* _Problem statement_
Which lines of the data below include the string "left"? Return each of them.

* _Supplied records_
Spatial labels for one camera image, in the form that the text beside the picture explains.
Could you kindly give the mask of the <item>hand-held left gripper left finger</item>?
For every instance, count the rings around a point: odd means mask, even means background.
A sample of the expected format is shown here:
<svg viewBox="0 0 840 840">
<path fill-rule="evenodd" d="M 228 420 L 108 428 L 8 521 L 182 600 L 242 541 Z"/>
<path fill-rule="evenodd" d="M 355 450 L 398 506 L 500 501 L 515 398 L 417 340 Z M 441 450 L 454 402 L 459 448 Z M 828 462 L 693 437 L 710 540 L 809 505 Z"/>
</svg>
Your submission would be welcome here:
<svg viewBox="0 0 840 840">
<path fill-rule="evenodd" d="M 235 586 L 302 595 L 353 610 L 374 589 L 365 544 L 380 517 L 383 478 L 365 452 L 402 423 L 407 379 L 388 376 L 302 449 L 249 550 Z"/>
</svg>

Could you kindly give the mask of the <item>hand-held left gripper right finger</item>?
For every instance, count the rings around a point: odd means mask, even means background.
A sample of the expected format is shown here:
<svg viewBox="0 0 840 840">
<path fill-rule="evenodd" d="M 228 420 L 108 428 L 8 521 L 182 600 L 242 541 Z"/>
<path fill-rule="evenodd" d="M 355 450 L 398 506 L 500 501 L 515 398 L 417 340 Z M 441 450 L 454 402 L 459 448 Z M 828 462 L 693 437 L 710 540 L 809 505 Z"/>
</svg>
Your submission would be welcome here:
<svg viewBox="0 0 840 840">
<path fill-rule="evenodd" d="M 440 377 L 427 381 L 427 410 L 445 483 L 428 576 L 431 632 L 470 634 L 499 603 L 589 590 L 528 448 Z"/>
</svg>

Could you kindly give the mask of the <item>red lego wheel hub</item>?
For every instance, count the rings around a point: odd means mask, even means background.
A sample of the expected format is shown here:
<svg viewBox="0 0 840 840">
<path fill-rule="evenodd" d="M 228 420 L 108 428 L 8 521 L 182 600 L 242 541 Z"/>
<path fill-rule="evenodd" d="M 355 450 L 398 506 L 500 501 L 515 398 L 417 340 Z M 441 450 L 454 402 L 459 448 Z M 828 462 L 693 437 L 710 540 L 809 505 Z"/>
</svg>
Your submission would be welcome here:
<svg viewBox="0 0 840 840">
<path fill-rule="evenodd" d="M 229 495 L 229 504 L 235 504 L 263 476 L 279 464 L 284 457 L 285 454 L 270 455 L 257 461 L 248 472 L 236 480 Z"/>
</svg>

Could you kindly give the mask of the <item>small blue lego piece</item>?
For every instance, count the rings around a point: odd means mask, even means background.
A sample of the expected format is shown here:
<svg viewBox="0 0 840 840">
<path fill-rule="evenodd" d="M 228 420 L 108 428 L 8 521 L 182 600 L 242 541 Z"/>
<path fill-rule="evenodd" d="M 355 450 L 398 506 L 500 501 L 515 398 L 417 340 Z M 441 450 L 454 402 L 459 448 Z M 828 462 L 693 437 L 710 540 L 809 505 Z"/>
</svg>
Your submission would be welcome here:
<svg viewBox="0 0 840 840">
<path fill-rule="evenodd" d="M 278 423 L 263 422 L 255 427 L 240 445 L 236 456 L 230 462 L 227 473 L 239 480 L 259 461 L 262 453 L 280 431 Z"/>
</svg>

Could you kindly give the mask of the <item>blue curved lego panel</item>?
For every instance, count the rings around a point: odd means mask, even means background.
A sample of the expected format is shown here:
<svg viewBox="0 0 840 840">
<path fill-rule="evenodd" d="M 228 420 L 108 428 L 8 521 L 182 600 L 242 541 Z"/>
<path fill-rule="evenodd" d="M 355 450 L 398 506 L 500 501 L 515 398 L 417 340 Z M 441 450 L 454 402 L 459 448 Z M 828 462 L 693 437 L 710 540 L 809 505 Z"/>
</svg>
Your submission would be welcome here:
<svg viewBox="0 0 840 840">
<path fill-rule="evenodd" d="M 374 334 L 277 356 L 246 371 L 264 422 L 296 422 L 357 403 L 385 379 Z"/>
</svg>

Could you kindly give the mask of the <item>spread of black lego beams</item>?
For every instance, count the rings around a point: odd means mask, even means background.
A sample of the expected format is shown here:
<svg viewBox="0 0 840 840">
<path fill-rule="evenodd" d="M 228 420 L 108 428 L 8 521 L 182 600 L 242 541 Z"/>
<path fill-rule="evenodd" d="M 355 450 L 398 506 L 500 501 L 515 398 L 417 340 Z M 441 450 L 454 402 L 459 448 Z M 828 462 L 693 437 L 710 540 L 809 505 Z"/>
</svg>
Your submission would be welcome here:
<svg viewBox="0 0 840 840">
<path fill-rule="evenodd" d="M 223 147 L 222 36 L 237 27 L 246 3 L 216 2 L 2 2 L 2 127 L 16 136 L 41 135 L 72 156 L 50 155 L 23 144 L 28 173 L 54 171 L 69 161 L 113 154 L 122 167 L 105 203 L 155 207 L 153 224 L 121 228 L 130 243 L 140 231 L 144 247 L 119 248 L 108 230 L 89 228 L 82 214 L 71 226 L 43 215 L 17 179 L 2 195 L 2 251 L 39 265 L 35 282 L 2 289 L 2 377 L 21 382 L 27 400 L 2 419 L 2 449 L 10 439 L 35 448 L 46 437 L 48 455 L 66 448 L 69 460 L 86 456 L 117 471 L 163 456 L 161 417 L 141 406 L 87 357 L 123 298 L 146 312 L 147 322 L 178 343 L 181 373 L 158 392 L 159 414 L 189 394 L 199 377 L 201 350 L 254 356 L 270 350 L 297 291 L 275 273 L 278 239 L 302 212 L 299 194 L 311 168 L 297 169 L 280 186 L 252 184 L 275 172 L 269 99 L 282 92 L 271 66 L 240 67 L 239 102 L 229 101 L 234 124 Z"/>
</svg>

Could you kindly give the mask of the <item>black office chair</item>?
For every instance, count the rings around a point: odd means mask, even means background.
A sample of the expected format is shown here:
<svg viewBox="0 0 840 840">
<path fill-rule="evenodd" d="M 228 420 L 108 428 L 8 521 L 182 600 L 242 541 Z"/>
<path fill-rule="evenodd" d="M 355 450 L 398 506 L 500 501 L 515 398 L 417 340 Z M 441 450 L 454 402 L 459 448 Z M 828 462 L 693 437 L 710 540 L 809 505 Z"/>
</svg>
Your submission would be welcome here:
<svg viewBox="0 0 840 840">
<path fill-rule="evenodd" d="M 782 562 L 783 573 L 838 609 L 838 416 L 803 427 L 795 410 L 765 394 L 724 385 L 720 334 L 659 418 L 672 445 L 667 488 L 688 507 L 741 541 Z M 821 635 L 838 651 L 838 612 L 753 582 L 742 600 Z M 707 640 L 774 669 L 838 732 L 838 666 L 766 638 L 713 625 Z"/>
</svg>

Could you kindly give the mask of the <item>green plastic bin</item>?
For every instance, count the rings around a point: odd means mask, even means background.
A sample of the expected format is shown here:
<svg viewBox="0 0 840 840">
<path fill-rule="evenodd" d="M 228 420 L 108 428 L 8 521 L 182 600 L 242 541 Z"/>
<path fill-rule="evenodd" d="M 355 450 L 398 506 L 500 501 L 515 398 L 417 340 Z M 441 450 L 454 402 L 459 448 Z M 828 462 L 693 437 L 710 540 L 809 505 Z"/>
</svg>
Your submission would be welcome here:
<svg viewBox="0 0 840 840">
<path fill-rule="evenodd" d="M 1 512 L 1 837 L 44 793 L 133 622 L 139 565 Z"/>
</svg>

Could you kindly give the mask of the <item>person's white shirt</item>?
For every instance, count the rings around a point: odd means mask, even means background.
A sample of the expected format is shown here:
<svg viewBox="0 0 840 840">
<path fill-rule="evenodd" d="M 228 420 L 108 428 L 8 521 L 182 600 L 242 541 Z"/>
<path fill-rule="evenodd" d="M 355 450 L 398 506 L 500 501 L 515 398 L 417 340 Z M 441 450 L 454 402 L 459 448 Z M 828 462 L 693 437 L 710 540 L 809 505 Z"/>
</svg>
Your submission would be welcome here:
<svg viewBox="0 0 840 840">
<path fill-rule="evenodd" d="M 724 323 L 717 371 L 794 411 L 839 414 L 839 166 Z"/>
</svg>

* _Answer_
Could you kindly give the mask of the <item>hand-held left gripper left finger</item>?
Could you kindly give the mask of the <item>hand-held left gripper right finger</item>?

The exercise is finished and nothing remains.